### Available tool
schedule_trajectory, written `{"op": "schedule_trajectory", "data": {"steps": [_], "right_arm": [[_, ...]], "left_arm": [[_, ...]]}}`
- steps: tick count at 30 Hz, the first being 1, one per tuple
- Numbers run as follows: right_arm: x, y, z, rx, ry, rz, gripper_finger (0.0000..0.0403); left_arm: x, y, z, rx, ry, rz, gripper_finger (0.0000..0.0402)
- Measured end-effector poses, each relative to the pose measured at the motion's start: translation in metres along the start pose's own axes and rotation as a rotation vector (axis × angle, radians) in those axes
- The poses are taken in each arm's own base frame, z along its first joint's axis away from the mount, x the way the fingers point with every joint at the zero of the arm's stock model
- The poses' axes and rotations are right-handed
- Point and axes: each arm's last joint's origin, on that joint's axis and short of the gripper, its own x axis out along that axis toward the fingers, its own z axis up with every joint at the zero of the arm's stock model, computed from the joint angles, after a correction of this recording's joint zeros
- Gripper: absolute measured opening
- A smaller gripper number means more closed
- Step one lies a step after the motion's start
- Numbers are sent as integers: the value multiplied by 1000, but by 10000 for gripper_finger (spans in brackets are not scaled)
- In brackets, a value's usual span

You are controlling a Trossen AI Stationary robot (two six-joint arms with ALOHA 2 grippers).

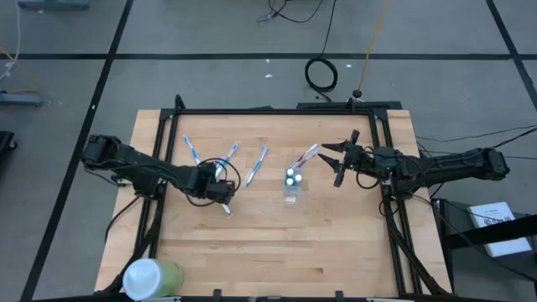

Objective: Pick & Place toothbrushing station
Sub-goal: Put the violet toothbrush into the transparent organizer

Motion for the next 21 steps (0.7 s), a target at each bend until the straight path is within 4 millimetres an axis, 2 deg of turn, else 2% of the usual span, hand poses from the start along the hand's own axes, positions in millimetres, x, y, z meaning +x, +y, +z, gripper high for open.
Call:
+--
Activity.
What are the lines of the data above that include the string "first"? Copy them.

Response area.
- steps: tick count at 30 Hz, the first being 1, one per tuple
- The poses are taken in each arm's own base frame, z along its first joint's axis away from the mount, x the way the fingers point with every joint at the zero of the arm's stock model

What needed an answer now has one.